PESHAWAR: Khyber Pakhtunkhwa’s efforts to eradicate polio are yielding success with no confirmed case reported this year, unlike 2023 when four children were paralysed by the vaccine-preventable disease.

Experts told Dawn that vaccination was the only way to eliminate polio, which continued to contribute to the disabled population.

They said last year, Pakistan recorded six polio cases, including three in Khyber Pakhtunkhwa province (two in Bannu district and one in Orakzai tribal district), and two in Karachi city of Sindh province.

The experts, however, said the KP province had so far been free from the polio virus in the current year with all five nationwide cases reported in Balochistan (four) and Sindh (one).

Officials say they’re committed to vaccinating all children against virus for its eradication

They added that the country’s 20 cases in 2022 were reported in KP.

However, health officials argue that they’re committed to continuing efforts to vaccinate children against polio until the disease is fully eradicated, which was achievable only through the administration of oral polio vaccines to all children under the age of five years.

They complained that negative propaganda against vaccination had caused harm to the anti-polio efforts, resulting in infected children being crippled for life and unable to participate in normal physical activities.

The experts said the history of vaccines dates back to 1796, when the prevention of smallpox became a daunting challenge worldwide.

They added that with the help of vaccines, smallpox was eradicated completely with not a single person affected by the highly contagious viral disease present today.

The experts said vaccines prevented 2-3 million child deaths annually the world over and with improved immunisation, an additional two million deaths of children under the age of five years could be prevented.

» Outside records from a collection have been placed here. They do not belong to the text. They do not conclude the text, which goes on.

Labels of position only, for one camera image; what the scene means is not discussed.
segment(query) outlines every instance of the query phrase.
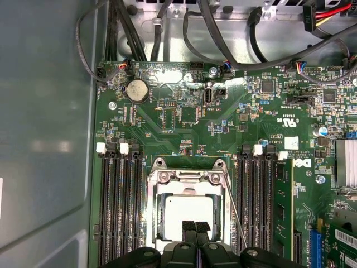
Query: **capacitor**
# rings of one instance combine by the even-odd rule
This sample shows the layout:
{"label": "capacitor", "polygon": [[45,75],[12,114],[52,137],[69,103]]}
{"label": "capacitor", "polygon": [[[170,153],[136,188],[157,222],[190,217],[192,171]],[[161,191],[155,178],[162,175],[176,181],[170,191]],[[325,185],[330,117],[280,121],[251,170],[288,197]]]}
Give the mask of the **capacitor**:
{"label": "capacitor", "polygon": [[269,144],[269,141],[261,138],[258,143],[261,144],[263,147],[266,147]]}
{"label": "capacitor", "polygon": [[315,137],[324,137],[327,136],[327,128],[326,127],[316,127],[313,130],[313,135]]}
{"label": "capacitor", "polygon": [[132,103],[141,104],[149,98],[149,87],[143,80],[132,80],[126,87],[126,95]]}

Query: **cable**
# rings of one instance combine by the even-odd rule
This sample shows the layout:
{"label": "cable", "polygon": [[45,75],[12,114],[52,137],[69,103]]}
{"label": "cable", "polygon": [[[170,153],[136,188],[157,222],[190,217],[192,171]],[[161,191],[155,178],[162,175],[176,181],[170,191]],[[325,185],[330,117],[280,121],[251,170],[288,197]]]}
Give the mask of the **cable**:
{"label": "cable", "polygon": [[184,24],[183,24],[183,34],[184,34],[184,42],[187,46],[187,48],[197,57],[199,57],[201,60],[203,60],[203,62],[206,63],[212,63],[212,64],[217,64],[217,65],[221,65],[222,61],[218,61],[218,60],[213,60],[210,58],[207,58],[206,56],[202,55],[201,53],[199,53],[194,46],[191,44],[188,36],[187,36],[187,31],[189,29],[189,16],[202,16],[201,13],[199,12],[194,12],[194,11],[187,11],[184,15]]}
{"label": "cable", "polygon": [[263,53],[261,52],[257,44],[257,38],[255,34],[255,28],[257,24],[260,23],[260,18],[262,17],[262,14],[263,14],[262,7],[255,8],[249,15],[247,25],[249,27],[249,41],[253,49],[253,52],[255,53],[257,58],[261,61],[261,63],[266,63],[268,60],[266,57],[264,57]]}
{"label": "cable", "polygon": [[107,2],[108,2],[108,0],[99,1],[95,6],[93,6],[88,11],[86,11],[77,20],[76,28],[75,28],[75,39],[76,39],[77,49],[78,49],[79,57],[80,57],[80,59],[81,59],[81,61],[83,63],[83,66],[84,66],[85,70],[90,74],[90,76],[92,76],[93,78],[95,78],[96,80],[98,80],[100,82],[106,82],[106,81],[109,81],[109,80],[113,79],[120,72],[120,69],[118,68],[115,71],[113,71],[107,78],[101,78],[101,77],[99,77],[99,76],[97,76],[96,74],[93,73],[93,71],[89,67],[89,64],[88,64],[88,62],[87,62],[87,60],[86,60],[86,58],[84,56],[82,44],[81,44],[81,41],[80,41],[80,25],[81,25],[83,19],[87,15],[89,15],[92,12],[96,11],[98,8],[100,8],[101,6],[105,5]]}
{"label": "cable", "polygon": [[[311,32],[311,34],[317,38],[320,38],[320,39],[327,39],[327,38],[331,37],[330,33],[324,31],[321,28],[316,28],[313,32]],[[335,40],[334,43],[337,44],[337,46],[340,48],[344,58],[350,57],[350,51],[349,51],[348,47],[346,46],[346,44],[341,39]]]}
{"label": "cable", "polygon": [[238,62],[235,60],[234,56],[230,52],[229,48],[227,47],[227,44],[223,40],[221,32],[217,27],[217,24],[210,11],[209,1],[198,0],[197,3],[199,5],[203,19],[205,20],[205,23],[207,25],[207,28],[210,32],[210,35],[213,41],[215,42],[216,46],[222,52],[222,54],[227,58],[227,60],[232,64],[233,67],[235,67],[236,69],[240,69],[238,68],[239,66]]}
{"label": "cable", "polygon": [[319,20],[319,21],[316,23],[316,27],[321,26],[321,25],[324,24],[326,21],[328,21],[330,18],[332,18],[332,16],[326,17],[326,18],[323,18],[323,19]]}
{"label": "cable", "polygon": [[336,9],[328,11],[328,12],[318,13],[318,14],[316,14],[316,18],[325,18],[325,17],[333,16],[333,15],[338,14],[340,12],[344,12],[346,10],[349,10],[351,6],[352,6],[352,4],[349,3],[349,4],[347,4],[347,5],[343,6],[343,7],[338,7]]}
{"label": "cable", "polygon": [[[160,11],[157,14],[157,18],[160,19],[163,18],[166,11],[168,10],[168,7],[172,4],[172,2],[173,0],[165,0],[165,2],[162,4],[160,8]],[[150,61],[157,61],[158,59],[158,53],[160,50],[160,43],[161,43],[161,33],[162,33],[161,25],[155,25],[154,45],[152,47]]]}
{"label": "cable", "polygon": [[357,31],[357,24],[354,24],[334,35],[331,37],[327,38],[326,40],[323,40],[316,45],[313,45],[305,50],[302,50],[298,53],[295,53],[291,56],[284,57],[279,60],[273,60],[269,61],[267,63],[259,63],[259,64],[244,64],[244,63],[238,63],[234,57],[232,56],[231,52],[229,51],[226,43],[224,42],[222,35],[220,34],[220,31],[214,21],[214,18],[212,14],[209,12],[209,4],[208,0],[198,0],[199,7],[201,9],[201,13],[203,15],[203,18],[206,22],[207,28],[214,39],[217,47],[224,52],[223,54],[225,57],[228,59],[228,61],[231,63],[232,67],[236,70],[244,70],[244,71],[258,71],[258,70],[264,70],[268,69],[277,65],[284,65],[288,64],[292,59],[301,59],[306,57],[307,55],[313,53],[314,51],[326,46],[327,44],[345,36],[349,35],[355,31]]}
{"label": "cable", "polygon": [[147,58],[146,58],[146,55],[145,55],[145,52],[144,52],[144,48],[143,48],[143,45],[141,44],[138,32],[136,31],[136,29],[134,27],[134,24],[133,24],[132,20],[129,17],[127,8],[125,7],[125,4],[124,4],[123,0],[114,0],[114,1],[117,1],[117,3],[118,3],[118,7],[119,7],[119,9],[120,9],[120,11],[122,13],[123,19],[124,19],[125,23],[127,24],[128,29],[129,29],[129,33],[132,35],[132,37],[134,39],[134,42],[136,44],[136,47],[138,49],[139,57],[141,58],[142,61],[147,61]]}
{"label": "cable", "polygon": [[134,57],[134,60],[141,60],[141,58],[139,56],[139,53],[138,53],[138,50],[137,50],[137,47],[136,47],[136,44],[134,42],[133,36],[130,33],[128,25],[127,25],[126,21],[124,20],[122,11],[120,10],[116,0],[114,0],[114,6],[115,6],[115,10],[117,10],[117,14],[118,14],[119,20],[120,20],[120,22],[122,24],[125,36],[126,36],[126,38],[128,40],[128,45],[129,45],[130,50],[132,51],[132,54],[133,54],[133,57]]}
{"label": "cable", "polygon": [[357,69],[357,64],[355,64],[351,69],[349,69],[348,72],[345,73],[344,75],[342,75],[336,79],[328,80],[328,81],[318,80],[318,79],[315,79],[315,78],[308,76],[304,73],[301,73],[300,76],[302,76],[303,78],[305,78],[306,80],[308,80],[312,83],[326,85],[326,84],[332,84],[332,83],[339,82],[339,81],[349,77],[356,69]]}

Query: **cable connector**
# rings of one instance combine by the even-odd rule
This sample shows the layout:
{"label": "cable connector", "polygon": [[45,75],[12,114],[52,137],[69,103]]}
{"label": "cable connector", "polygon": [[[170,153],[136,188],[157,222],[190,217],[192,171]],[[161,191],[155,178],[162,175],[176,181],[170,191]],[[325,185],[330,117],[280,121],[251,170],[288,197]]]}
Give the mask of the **cable connector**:
{"label": "cable connector", "polygon": [[247,26],[250,27],[251,25],[257,25],[260,23],[260,18],[263,15],[263,8],[262,7],[257,7],[253,11],[251,11],[248,20],[247,20]]}
{"label": "cable connector", "polygon": [[309,0],[302,6],[302,14],[305,31],[313,32],[317,28],[315,0]]}

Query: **gray cable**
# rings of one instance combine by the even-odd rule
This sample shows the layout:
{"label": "gray cable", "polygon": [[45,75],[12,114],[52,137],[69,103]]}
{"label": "gray cable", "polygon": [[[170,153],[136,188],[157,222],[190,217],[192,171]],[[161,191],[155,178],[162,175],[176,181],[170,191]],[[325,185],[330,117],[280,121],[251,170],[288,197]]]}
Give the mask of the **gray cable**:
{"label": "gray cable", "polygon": [[228,194],[229,194],[230,201],[231,201],[231,203],[232,203],[232,205],[233,205],[233,210],[234,210],[234,214],[235,214],[235,222],[236,222],[237,227],[238,227],[238,229],[239,229],[240,235],[242,236],[243,246],[244,246],[244,248],[246,248],[246,247],[247,247],[247,242],[246,242],[245,237],[244,237],[244,233],[243,233],[243,229],[242,229],[242,224],[240,223],[240,220],[239,220],[237,207],[235,206],[235,202],[234,202],[234,199],[233,199],[232,188],[231,188],[230,185],[229,185],[229,181],[228,181],[227,176],[226,176],[226,175],[223,175],[223,177],[224,177],[225,183],[226,183],[226,185],[227,185],[227,189],[228,189]]}
{"label": "gray cable", "polygon": [[349,77],[353,73],[353,71],[355,71],[356,69],[357,69],[357,64],[355,64],[351,69],[349,69],[347,71],[347,73],[345,73],[344,75],[342,75],[342,76],[340,76],[340,77],[338,77],[336,79],[327,80],[327,81],[322,81],[322,80],[315,79],[315,78],[313,78],[311,76],[308,76],[308,75],[306,75],[304,73],[301,73],[300,76],[305,78],[306,80],[312,82],[312,83],[315,83],[315,84],[328,85],[328,84],[339,82],[339,81]]}
{"label": "gray cable", "polygon": [[98,8],[100,8],[101,6],[105,5],[108,1],[109,0],[99,1],[94,7],[92,7],[90,10],[86,11],[82,16],[80,16],[79,19],[77,20],[76,29],[75,29],[75,38],[76,38],[77,49],[78,49],[79,57],[80,57],[80,59],[81,59],[81,61],[83,63],[83,66],[84,66],[85,70],[90,74],[91,77],[93,77],[94,79],[96,79],[96,80],[98,80],[100,82],[107,82],[107,81],[113,79],[120,72],[120,70],[118,68],[117,70],[113,71],[107,78],[101,78],[101,77],[97,76],[96,74],[94,74],[94,72],[89,67],[87,59],[84,56],[82,44],[80,42],[80,24],[82,23],[82,20],[87,15],[89,15],[92,12],[96,11]]}

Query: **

They said that over 100 million children were immunised every year before their first birthday, while around 24 million children under the age of one year (20 per cent) didn’t get vaccines.

The experts said from 2000 to 2007, intensified vaccination campaigns led to a 74pc reduction in measles-related deaths globally.

They said poliomyelitis had been eradicated from 122 countries since 1988 with the help of the same vaccine.

The experts said polio vaccines had been declared safe, while reputed Islamic scholars in the world had declared its administration in line with the teachings of Islam and recommended it for the protection of children against disabilities.

“We need to give repeated doses of oral polio vaccine to children in the presence of factors limiting its efficacy in developing countries like Pakistan.

These included competition from other enteroviruses (non-polio enteroviruses), frequent diarrhoea and malnutrition which warrant the significance of repeated vaccination,“ a Peshawar-based health expert told Dawn.

He called for the vaccination of the children, who were either not immunised or partially protected, to boost immunity in those who had been immunised.

“This initiative will ensure that every child in the most susceptible age group is protected against polio at the same time and deprive the virus of the fertile seedbed on which its survival depends,” he said.

The experts said before the start of polio vaccination, the number of cases worldwide used to be more than 300,000 but after vaccination, it had come down to 10 only.

They added that only Pakistan and neighbouring Afghanistan were the two endemic countries left in the world with both recording five cases each in the current year.

The experts said currently, vaccines are provided to people for over a dozen diseases.

They said polio could be eliminated through repeated immunisation and once that happened, the money previously spent on it could be used for the eradication of other childhood diseases.

The experts said the country needed to record no polio case for three years in a row to be formally declared polio-free, which was possible only through immunisation of all children under the age of five years in every campaign.